White House dances around Iran attack, as Biden pushes return to nuclear deal

The White House said the U.S. “had no involvement” and had “nothing to add to speculation about the causes.”

By Associated Press

The attack on Iran’s Natanz nuclear facility is casting a major shadow over the resumption of indirect talks between the U.S. and Iran over resurrection of the 2015 nuclear agreement.

Neither Iran nor the U.S. say the incident will crater the negotiations. But the attack and the destruction of a significant amount of Iran’s uranium enrichment capability add uncertainty to the discussions set for Tuesday in Vienna.

The attack gives both sides reason to harden their positions.

Iran wants Washington to lift sanctions that have crippled its economy.
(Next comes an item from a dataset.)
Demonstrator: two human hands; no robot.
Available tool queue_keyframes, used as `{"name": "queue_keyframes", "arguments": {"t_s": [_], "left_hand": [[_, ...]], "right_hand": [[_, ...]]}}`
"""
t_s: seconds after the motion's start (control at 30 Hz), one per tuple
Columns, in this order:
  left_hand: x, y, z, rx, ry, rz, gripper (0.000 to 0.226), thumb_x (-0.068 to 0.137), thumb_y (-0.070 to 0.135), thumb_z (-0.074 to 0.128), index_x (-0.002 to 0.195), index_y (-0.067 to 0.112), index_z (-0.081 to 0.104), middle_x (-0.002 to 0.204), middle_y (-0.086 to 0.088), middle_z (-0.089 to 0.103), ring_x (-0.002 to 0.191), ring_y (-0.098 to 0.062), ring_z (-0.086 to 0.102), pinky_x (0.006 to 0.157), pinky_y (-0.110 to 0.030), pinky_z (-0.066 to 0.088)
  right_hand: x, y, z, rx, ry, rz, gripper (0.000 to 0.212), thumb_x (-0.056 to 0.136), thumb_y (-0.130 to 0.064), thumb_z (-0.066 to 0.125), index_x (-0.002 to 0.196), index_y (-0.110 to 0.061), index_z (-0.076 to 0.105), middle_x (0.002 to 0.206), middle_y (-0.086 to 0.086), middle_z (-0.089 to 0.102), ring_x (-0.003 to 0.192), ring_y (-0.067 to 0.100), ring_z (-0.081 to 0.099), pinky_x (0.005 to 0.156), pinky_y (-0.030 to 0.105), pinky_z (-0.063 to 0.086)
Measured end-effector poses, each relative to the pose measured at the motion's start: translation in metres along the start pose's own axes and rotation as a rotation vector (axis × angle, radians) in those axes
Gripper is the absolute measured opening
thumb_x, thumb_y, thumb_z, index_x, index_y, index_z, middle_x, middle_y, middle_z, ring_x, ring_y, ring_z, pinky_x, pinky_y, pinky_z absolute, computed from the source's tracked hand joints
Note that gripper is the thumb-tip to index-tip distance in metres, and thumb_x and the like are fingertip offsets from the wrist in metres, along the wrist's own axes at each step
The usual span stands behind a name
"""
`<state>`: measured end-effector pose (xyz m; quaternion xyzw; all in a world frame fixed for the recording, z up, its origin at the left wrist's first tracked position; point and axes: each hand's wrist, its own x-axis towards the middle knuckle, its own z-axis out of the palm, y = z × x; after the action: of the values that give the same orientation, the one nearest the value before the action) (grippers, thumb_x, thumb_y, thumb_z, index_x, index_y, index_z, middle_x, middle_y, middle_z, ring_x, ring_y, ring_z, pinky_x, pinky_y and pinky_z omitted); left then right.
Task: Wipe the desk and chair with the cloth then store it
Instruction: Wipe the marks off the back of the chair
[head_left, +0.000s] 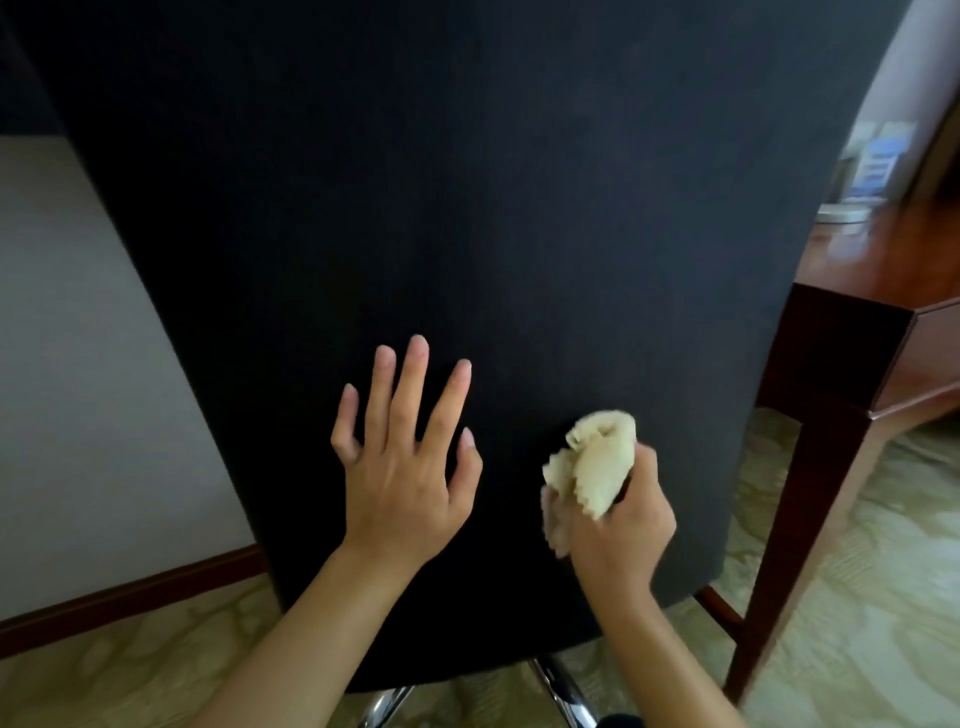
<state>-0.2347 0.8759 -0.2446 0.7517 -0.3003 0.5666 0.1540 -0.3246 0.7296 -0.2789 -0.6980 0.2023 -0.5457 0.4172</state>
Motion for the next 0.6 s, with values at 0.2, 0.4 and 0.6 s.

It insists that the sanctions be lifted before it returns to compliance with the 2015 nuclear agreement that then-President Donald Trump pulled the U.S. out of in 2018, calling it one of the worst deals ever.

For the Biden administration, the talks are a high-stakes gamble to prop up what the Obama administration considered one of its prime foreign policy achievements, even as critics argue the accord actually gave Iran a pathway to a nuclear weapon instead of closing it off.

Iran has blamed Israel for the destruction at an important underground facility, with Israeli media quoting unnamed officials claiming responsibility.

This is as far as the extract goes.